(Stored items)
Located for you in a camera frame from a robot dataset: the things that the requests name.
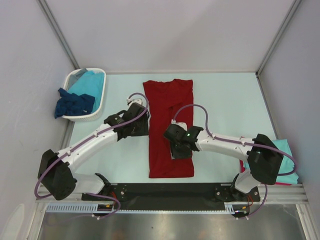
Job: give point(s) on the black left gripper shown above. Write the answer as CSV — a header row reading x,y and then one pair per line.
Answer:
x,y
143,131

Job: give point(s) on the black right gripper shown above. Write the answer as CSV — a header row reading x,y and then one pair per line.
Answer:
x,y
175,154

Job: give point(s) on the red t shirt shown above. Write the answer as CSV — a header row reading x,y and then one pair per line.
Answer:
x,y
165,99

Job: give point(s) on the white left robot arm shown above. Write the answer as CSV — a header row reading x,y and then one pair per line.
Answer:
x,y
58,170

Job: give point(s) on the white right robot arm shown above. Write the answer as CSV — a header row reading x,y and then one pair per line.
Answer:
x,y
262,156

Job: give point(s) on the white laundry basket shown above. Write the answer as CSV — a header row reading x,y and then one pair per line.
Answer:
x,y
98,112

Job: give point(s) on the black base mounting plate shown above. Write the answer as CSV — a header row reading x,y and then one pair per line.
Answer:
x,y
178,193

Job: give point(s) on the pink folded t shirt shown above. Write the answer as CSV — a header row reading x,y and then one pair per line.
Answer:
x,y
242,169

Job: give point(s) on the turquoise t shirt in basket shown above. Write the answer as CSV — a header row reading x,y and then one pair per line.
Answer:
x,y
91,83

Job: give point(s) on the navy blue t shirt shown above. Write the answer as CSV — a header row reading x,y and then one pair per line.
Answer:
x,y
71,104

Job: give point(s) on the grey t shirt in basket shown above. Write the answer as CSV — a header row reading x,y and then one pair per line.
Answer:
x,y
74,77

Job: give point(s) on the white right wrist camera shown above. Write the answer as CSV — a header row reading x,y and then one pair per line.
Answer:
x,y
180,124

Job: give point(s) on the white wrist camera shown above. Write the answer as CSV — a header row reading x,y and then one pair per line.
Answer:
x,y
131,101
180,124

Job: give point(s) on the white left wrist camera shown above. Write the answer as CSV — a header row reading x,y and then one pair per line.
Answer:
x,y
131,101

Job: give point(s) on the white slotted cable duct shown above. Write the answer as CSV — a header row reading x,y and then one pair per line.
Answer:
x,y
157,206

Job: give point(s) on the aluminium frame rail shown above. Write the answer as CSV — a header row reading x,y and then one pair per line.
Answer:
x,y
276,194

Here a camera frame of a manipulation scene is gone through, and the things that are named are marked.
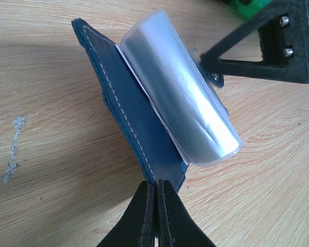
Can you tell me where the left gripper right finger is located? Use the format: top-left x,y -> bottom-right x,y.
157,180 -> 215,247

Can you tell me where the green bin right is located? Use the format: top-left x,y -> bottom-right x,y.
222,0 -> 272,20

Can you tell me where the blue leather card holder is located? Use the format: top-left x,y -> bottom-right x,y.
72,10 -> 243,190

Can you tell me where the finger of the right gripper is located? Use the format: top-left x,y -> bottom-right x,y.
200,1 -> 309,84

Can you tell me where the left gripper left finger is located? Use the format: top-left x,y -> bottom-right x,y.
98,181 -> 155,247

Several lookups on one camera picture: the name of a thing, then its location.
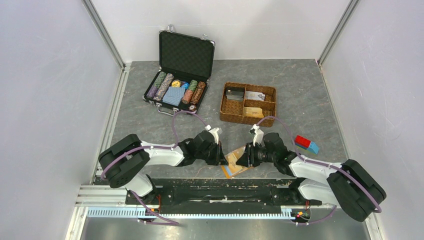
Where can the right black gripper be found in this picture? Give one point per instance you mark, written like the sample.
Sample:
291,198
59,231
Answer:
248,158

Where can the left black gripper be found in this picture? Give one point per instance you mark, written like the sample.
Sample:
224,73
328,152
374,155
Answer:
219,157

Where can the orange card holder wallet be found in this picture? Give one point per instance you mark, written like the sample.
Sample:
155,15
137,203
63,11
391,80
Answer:
232,169

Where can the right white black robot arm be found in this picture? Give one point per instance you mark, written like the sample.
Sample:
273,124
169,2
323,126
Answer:
346,185

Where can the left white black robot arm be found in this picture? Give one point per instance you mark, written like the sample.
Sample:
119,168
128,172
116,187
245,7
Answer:
122,162

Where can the tan card in basket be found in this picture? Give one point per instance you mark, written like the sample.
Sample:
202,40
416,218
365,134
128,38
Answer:
255,112

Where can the black card deck box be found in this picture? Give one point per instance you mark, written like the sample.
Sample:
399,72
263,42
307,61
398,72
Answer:
235,93

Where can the blue playing card deck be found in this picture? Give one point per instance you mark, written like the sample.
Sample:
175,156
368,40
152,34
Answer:
173,95

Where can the woven brown basket tray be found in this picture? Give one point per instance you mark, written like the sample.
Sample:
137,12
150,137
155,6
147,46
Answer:
232,110

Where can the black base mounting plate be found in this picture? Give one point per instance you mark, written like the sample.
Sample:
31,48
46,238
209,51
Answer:
224,196

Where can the red blue toy block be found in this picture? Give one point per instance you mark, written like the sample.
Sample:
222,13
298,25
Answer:
306,144

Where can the loose poker chip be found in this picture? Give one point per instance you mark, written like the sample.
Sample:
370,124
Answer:
192,108

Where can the green orange chip stack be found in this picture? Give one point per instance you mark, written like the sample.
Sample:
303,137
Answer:
189,92

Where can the brown black chip stack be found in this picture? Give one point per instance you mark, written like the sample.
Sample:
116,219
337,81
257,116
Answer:
198,93

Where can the yellow blue loose chips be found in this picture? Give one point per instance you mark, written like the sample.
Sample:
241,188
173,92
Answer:
180,84

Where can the pink grey chip stack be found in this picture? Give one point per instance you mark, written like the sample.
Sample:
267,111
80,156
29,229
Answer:
163,87

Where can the purple green chip stack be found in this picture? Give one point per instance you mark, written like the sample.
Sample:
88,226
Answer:
156,84

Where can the black poker chip case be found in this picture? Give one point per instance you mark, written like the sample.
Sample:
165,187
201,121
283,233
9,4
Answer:
187,58

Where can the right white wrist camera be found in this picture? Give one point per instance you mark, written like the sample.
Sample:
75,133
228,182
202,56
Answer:
257,135

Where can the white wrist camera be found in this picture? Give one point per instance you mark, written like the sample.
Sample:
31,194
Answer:
257,135
215,132

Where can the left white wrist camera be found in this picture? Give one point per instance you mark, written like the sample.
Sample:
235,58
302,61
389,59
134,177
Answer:
215,132

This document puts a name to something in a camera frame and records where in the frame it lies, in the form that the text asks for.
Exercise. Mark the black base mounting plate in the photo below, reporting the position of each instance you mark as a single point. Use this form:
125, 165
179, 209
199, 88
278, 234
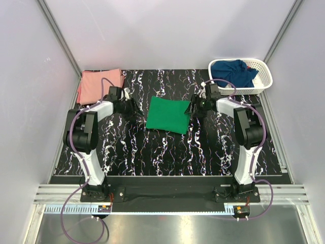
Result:
196, 203

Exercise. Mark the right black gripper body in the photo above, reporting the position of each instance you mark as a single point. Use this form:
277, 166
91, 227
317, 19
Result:
201, 107

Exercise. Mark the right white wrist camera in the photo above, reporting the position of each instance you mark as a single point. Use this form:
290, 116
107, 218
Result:
202, 92

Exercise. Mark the blue t shirt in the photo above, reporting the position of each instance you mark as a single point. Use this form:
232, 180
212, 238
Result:
234, 72

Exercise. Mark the folded pink t shirt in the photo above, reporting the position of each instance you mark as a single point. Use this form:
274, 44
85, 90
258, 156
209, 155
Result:
90, 88

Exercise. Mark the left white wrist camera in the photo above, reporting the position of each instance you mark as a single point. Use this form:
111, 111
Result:
125, 94

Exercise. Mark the white slotted cable duct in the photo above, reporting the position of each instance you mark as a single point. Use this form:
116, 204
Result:
95, 209

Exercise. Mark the white perforated plastic basket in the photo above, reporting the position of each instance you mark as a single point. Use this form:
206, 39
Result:
261, 82

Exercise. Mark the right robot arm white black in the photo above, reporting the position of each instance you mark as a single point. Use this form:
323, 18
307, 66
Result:
250, 133

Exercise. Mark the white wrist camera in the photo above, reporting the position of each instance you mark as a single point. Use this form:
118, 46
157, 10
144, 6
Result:
125, 94
202, 92

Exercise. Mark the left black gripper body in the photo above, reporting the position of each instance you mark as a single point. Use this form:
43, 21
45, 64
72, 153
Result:
126, 108

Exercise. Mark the green t shirt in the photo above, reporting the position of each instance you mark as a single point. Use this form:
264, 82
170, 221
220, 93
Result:
168, 115

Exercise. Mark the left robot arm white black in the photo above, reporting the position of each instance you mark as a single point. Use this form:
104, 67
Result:
81, 136

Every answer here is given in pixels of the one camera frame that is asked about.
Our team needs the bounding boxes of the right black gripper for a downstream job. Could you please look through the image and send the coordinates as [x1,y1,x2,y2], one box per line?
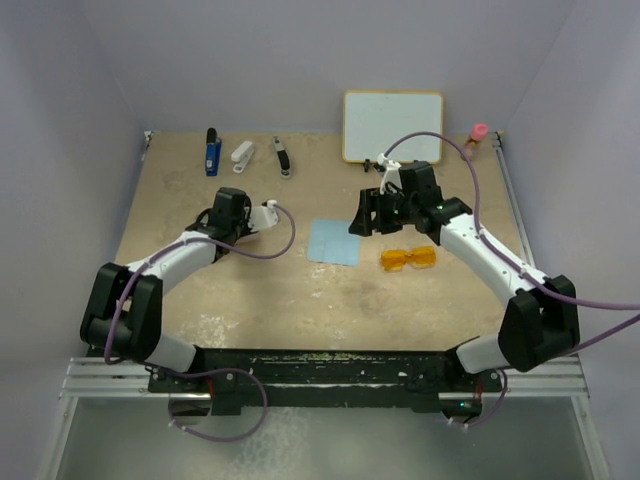
[350,187,419,236]

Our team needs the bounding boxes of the blue cleaning cloth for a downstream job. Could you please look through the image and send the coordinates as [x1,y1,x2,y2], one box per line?
[307,219,360,267]

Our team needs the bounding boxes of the pink glasses case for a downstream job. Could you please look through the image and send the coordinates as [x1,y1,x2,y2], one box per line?
[235,232,260,247]

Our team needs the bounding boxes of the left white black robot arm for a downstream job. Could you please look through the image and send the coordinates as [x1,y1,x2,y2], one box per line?
[80,187,277,392]

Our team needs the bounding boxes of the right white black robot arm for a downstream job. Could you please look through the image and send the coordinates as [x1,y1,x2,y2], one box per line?
[349,157,580,391]

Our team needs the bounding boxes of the orange sunglasses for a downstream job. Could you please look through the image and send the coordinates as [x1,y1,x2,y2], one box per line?
[380,246,437,272]

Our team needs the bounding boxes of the white stapler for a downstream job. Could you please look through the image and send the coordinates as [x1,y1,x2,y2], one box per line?
[231,141,255,174]

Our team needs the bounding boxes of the blue black stapler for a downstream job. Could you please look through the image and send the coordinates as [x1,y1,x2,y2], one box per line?
[205,127,222,176]

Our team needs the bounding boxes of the small whiteboard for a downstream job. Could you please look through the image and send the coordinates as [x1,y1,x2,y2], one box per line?
[342,90,444,163]

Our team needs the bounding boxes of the pink capped small bottle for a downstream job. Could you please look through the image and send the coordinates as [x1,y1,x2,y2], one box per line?
[463,123,489,160]

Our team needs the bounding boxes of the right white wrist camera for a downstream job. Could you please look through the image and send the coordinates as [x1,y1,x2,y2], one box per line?
[374,153,402,195]

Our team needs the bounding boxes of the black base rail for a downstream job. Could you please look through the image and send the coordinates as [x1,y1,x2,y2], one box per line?
[149,348,502,415]

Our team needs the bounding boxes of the aluminium frame rail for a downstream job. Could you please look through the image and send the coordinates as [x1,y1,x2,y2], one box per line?
[59,129,611,480]

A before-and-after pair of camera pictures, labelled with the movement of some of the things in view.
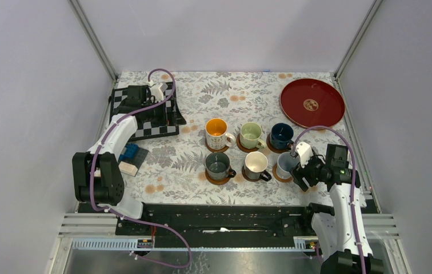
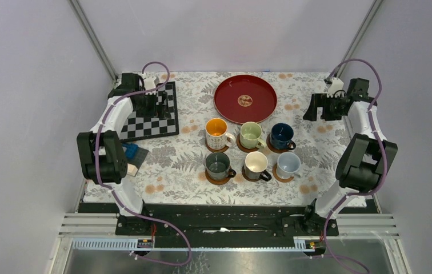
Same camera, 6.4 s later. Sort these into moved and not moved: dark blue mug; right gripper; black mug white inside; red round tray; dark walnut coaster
Moved: red round tray; right gripper
Not moved: dark walnut coaster; dark blue mug; black mug white inside
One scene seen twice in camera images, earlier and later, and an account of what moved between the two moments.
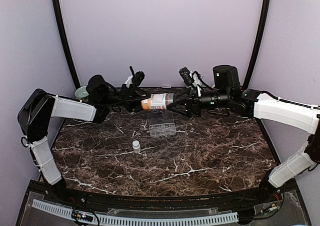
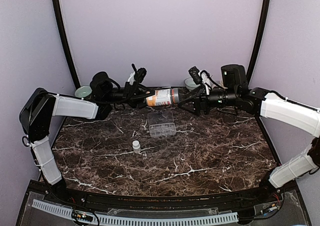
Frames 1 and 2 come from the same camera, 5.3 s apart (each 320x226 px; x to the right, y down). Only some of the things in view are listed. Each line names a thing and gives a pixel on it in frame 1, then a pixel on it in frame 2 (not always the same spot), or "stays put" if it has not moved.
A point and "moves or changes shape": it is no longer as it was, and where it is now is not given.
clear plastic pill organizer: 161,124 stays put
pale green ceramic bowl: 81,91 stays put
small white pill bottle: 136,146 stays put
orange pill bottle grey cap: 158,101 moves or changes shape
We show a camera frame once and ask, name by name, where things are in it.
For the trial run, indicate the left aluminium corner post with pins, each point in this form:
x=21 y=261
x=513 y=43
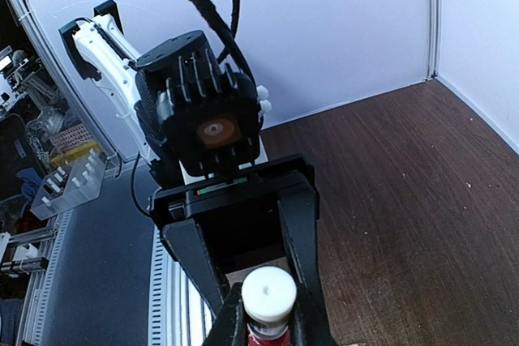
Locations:
x=434 y=36

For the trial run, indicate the white nail polish cap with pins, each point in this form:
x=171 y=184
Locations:
x=268 y=294

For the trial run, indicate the red nail polish bottle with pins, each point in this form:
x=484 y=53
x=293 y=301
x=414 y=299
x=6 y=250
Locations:
x=268 y=330

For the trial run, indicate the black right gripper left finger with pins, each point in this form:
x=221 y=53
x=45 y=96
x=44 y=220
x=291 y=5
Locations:
x=230 y=326

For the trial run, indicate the clear plastic parts bin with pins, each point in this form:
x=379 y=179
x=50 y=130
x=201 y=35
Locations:
x=70 y=186

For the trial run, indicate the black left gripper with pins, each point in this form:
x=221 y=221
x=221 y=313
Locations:
x=213 y=222

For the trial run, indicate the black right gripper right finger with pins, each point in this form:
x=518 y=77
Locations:
x=309 y=323

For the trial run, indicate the aluminium front frame rail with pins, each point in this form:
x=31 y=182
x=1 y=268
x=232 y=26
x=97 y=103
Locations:
x=107 y=279

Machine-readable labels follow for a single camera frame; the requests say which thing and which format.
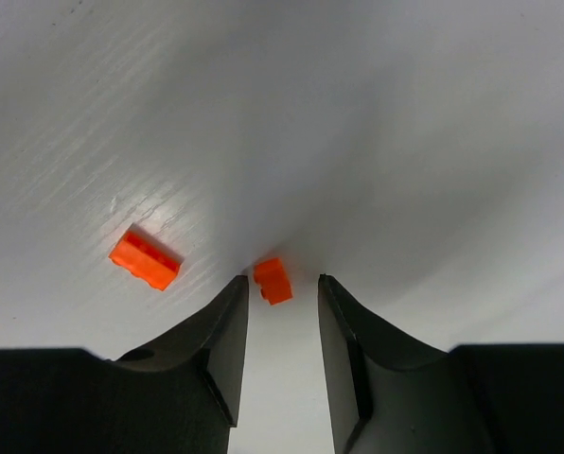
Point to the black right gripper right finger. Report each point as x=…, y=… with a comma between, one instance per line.
x=391, y=393

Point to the small orange lego stud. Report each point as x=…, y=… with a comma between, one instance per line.
x=273, y=281

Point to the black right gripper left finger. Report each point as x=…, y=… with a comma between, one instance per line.
x=178, y=393

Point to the small orange lego brick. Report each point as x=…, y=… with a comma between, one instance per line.
x=146, y=258

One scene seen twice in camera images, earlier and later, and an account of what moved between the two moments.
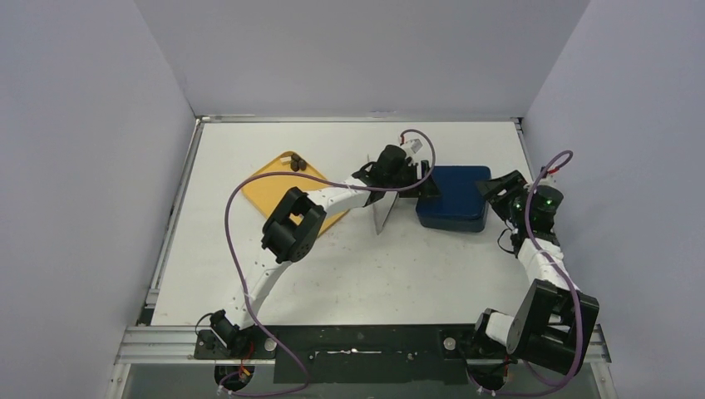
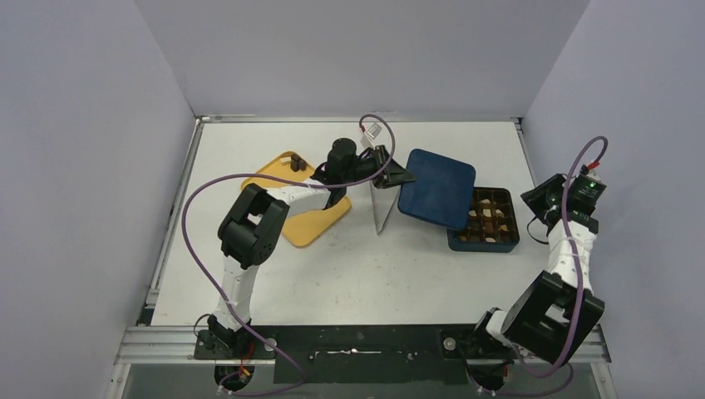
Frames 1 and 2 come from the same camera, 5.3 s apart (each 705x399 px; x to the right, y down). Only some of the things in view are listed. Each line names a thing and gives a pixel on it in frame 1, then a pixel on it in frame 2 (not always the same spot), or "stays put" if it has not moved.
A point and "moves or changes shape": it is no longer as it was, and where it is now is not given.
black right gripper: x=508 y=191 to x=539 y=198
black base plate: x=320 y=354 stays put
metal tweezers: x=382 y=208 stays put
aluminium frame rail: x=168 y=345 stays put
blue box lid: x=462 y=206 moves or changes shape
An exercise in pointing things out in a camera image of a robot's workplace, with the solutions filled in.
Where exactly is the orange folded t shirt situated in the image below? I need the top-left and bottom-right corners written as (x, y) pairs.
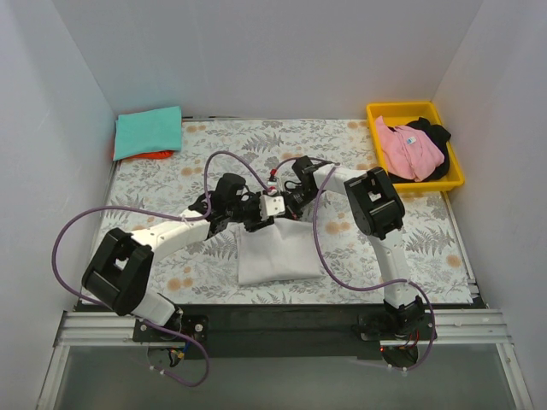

**Exercise**
As listed above, the lines from the line with "Our team needs the bounding boxes of the aluminium" to the line with "A before-and-after pair" are to be echoed exactly, with both ends included and nothing added.

**Solution for this problem**
Our team needs the bounding boxes of the aluminium frame rail for a downstream job. Could you please look through the image and send the coordinates as [x1,y1,x2,y2], one box per line?
[59,129,611,480]

A before-and-after pair of camera pictures, labelled with the movement of some of the things in view.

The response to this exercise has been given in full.